For so long, I had internalized the xenophobia that surrounded me in every facet of my life – a parasite living within me, feeding off my own self-hatred and destroying me in the process. Without realizing it, I had assimilated the culture of my peers, and in doing so, rejected that of China. Sadly, I am not alone. In schools, in workplaces, in media, and in society itself, racial microaggressions towards Asian Americans are wholly normalized. We deny our heritage in a futile attempt to fit into Western society, but the pulling back of eyelids, the nicknames of “Ching chong” and “Ling ling,” the unrelenting assumptions of intelligence, the questions of “Where are you from?” and then, “No, where are you really from?” still invade our lives, suffocating us. We are taught to expect the mocking and insults and stereotypes imposed upon us, to laugh along with them, to validate them, to believe them. After all, it wasn’t possible for such a successful group – deemed the “model” minority – to face racism, right? After all, they were just jokes, right? After all, they didn’t do any harm, right?

However, upon tasting that first red bean bun, the door which hid it all – the cuisine, the language, the art, the music, the clothing – had been reopened, and this time, try as I might, locking it back up was impossible.

Finally seeking an escape from my self-inflicted Tantalean punishment, I sheepishly requested that another bag of the buns be bought from Assi, an Asian grocery store in North Wales, the next weekend. Gradually, from one a day to two to three, red bean buns became my go-to breakfast. I began to lay awake in bed in the middle of the night, my mind thinking only of the glorious meal that awaited me when I woke up, like a kid before Christmas morning. With every day and every bite, my former distaste for red beans became more and more laughable, the shame of my own culture slowly ebbing away.

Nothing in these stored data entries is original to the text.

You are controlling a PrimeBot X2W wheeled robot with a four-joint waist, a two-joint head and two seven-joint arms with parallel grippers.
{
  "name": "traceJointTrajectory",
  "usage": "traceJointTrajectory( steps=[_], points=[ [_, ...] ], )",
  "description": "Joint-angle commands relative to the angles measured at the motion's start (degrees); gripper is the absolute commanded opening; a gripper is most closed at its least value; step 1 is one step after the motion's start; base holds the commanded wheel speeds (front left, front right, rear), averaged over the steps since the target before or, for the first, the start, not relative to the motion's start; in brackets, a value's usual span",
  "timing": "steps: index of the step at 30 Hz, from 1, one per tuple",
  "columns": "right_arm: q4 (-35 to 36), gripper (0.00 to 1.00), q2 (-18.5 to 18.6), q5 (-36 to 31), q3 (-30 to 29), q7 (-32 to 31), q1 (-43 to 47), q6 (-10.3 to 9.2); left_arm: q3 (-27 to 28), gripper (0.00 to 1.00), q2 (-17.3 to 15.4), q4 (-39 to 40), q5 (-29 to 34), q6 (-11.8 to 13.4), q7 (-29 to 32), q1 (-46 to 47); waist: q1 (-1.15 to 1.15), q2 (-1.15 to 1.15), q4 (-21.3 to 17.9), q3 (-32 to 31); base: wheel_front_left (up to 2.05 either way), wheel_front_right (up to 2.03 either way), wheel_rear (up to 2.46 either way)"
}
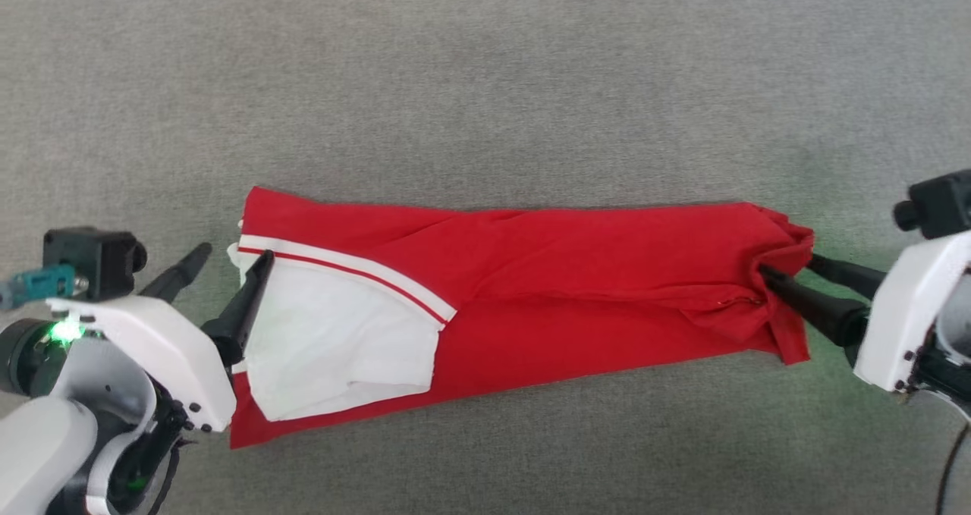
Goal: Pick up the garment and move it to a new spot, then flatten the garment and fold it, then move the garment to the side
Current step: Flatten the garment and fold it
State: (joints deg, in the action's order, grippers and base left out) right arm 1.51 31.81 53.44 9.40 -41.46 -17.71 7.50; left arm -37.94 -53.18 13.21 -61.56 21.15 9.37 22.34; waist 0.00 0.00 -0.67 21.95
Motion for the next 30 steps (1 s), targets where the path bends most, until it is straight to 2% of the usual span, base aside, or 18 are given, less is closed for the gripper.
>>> traceJointTrajectory(
  steps=[1,8,13,14,15,16,19,21,30],
  points=[
    [-1.3,1.0,-0.8,-0.3,0.8,-1.6,-1.6,-0.03,0.6,1.0,0.9,-0.8,0.9,-0.6,-3.3,-1.4,0.0,0.0,0.7,0.3,0.0,0.0,0.0],
    [-9.1,1.0,-3.8,-0.4,6.1,-6.1,-6.3,-0.04,2.3,1.0,5.3,-5.6,3.6,-2.6,-16.0,-4.3,0.0,0.0,2.2,0.7,0.0,0.0,0.0],
    [-14.4,1.0,-5.6,1.3,10.0,-9.6,-7.6,-0.04,3.3,1.0,8.3,-9.4,4.3,-4.3,-22.1,-5.8,0.0,0.0,3.0,0.8,0.0,0.0,0.0],
    [-15.1,0.93,-5.8,2.1,11.1,-10.7,-7.8,-0.03,3.7,1.0,9.2,-10.3,4.8,-4.6,-23.0,-6.1,0.0,0.0,3.2,0.8,0.0,0.0,0.0],
    [-15.5,0.36,-6.0,3.1,11.9,-11.3,-8.0,-0.02,4.2,1.0,10.2,-11.4,5.4,-4.9,-23.6,-6.4,0.0,0.0,3.3,0.8,0.0,0.0,0.0],
    [-15.6,0.0,-6.0,3.8,12.4,-11.5,-8.3,-0.02,4.6,1.0,11.4,-12.3,5.5,-5.3,-24.0,-7.0,0.0,0.0,3.4,0.8,0.0,0.0,0.0],
    [-16.0,0.0,-5.2,5.6,11.9,-10.1,-9.5,-0.02,7.7,1.0,15.1,-14.4,7.8,-6.5,-24.6,-8.0,0.0,0.0,3.8,0.6,0.0,0.0,0.0],
    [-16.1,0.0,-4.2,6.8,10.8,-9.0,-10.1,-0.03,11.9,1.0,18.2,-15.1,11.0,-7.4,-24.6,-9.3,0.0,0.0,3.9,0.4,0.0,0.0,0.0],
    [-16.4,0.0,1.3,9.0,4.9,-5.0,-9.9,-0.08,27.7,1.0,30.5,-17.5,23.4,-17.2,-24.6,-17.8,0.0,0.0,3.1,-0.9,0.0,0.0,0.0]
  ],
)
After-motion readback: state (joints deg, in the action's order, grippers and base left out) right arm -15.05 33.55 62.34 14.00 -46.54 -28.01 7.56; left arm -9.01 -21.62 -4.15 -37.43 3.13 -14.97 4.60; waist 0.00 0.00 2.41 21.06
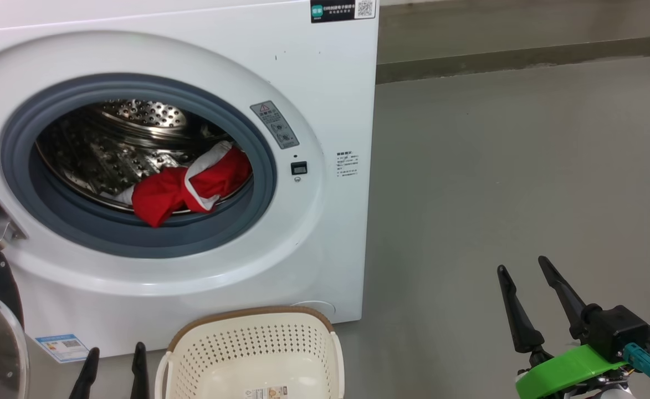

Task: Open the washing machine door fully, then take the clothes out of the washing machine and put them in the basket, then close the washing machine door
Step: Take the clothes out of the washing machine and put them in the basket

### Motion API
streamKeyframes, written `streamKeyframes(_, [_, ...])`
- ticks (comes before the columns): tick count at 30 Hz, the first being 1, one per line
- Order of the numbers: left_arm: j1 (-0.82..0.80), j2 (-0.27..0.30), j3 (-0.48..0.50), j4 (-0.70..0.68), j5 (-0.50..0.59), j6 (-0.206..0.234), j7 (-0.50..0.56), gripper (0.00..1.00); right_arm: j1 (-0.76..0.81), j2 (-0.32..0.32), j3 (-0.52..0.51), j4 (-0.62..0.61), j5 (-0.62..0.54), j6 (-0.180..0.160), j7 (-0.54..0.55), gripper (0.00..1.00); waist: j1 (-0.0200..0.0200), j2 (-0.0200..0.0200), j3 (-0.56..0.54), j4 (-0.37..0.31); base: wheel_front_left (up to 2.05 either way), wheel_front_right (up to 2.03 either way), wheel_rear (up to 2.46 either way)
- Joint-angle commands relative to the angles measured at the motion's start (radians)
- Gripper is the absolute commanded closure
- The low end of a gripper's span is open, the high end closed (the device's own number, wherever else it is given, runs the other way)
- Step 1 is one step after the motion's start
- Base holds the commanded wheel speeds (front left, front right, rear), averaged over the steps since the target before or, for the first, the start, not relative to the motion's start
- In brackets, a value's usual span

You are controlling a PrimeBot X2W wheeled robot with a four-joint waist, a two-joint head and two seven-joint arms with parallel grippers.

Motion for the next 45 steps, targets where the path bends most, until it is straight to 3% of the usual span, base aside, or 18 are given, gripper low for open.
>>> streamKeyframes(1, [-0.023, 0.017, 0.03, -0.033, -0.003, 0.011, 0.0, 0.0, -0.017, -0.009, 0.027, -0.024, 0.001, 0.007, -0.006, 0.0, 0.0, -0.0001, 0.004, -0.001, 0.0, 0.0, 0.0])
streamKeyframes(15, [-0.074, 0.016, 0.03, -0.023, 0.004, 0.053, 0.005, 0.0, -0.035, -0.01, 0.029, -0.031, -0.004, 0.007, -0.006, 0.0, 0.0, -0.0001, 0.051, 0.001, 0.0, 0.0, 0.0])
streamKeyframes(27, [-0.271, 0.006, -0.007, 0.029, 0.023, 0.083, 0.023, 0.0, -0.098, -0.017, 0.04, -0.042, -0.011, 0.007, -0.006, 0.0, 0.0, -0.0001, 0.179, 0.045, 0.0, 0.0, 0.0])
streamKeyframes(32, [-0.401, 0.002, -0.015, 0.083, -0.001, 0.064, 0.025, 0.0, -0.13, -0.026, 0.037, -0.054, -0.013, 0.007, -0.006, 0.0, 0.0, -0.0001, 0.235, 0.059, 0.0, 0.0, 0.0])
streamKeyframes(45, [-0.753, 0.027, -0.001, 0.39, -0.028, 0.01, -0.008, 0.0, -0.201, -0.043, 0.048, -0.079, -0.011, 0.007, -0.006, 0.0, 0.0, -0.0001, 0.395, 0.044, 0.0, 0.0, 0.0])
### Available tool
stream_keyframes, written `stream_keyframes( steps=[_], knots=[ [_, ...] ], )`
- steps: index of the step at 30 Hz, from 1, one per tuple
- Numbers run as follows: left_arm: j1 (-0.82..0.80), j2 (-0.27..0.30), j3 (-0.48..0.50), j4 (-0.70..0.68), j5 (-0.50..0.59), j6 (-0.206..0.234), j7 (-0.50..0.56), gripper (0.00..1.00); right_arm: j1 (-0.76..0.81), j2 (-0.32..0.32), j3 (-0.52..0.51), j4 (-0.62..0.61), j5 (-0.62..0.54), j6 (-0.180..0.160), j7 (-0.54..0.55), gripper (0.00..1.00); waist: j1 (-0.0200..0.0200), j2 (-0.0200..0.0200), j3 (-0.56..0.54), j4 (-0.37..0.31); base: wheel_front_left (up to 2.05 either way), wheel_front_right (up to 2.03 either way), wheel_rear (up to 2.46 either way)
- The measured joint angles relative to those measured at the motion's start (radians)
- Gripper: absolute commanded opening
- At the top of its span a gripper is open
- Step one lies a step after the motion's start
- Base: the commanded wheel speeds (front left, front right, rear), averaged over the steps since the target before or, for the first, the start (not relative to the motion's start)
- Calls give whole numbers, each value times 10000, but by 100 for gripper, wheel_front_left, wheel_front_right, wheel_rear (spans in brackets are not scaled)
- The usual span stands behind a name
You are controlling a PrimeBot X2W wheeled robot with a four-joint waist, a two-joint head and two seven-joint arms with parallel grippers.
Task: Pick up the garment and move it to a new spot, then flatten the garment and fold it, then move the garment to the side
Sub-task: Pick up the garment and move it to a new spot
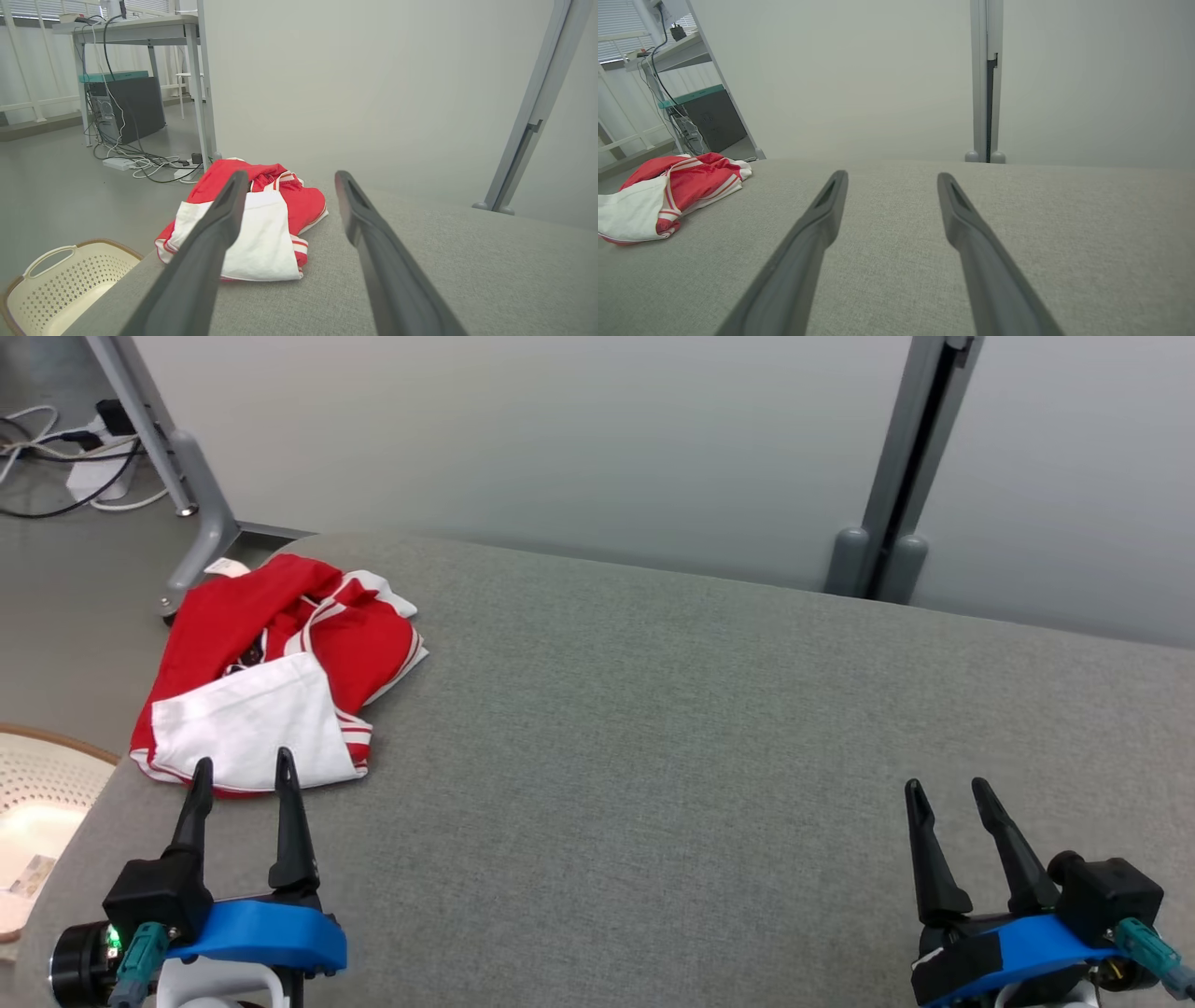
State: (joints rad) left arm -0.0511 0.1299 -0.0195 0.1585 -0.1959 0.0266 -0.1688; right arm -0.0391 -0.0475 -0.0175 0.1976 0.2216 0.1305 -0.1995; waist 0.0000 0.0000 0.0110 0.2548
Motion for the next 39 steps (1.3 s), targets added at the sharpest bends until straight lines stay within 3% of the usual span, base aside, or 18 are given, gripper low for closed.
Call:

This addiction came from a point of excessive restriction – from red bean buns, from Chinese food, from my heritage; I had starved myself of it all. Too many times had I brought in a prepackaged Smucker’s PB&J for lunch instead of my mother’s cooking for fear that my classmates would wrinkle their noses in disgust. Too many times had I announced my favorite holiday was Thanksgiving rather than Chinese New Year to feel accepted. Too many times had I refused to wear traditional Chinese clothing to escape judgmental stares. Too many times had I suppressed my identity for the sake of other people. I was exhausted. I was done.

On an ordinary Saturday morning, not long ago, I awoke to the racket and chatter that often accompanies my brother’s return home from work. Rubbing my eyes, I stumbled downstairs to the kitchen, where my mother excitedly awaited. In front of my eyes was a feast of pancakes, waffles, eggs, sausages, and in the very back, in a modest little bamboo steamer, fresh hot buns. Without hesitation, I found myself moving towards the latter, paying no mind to the other options. A beaming smile couldn’t help but form as my fingers eagerly selected the misshapen one in the middle: a red bean bun.


The author's comments:

I grew up ashamed of my Chinese culture because my peers perceived it as weird and disgusting. As a young, impressionable child, I assimilated their beliefs and developed internalized xenophobia that caused me to abandon and hide aspects of my family's heritage. This is the story of the first time I truly tried a red bean bun (a common Chinese breakfast) and how it became the catalyst of my journey to repair my tarnished relationship with my culture.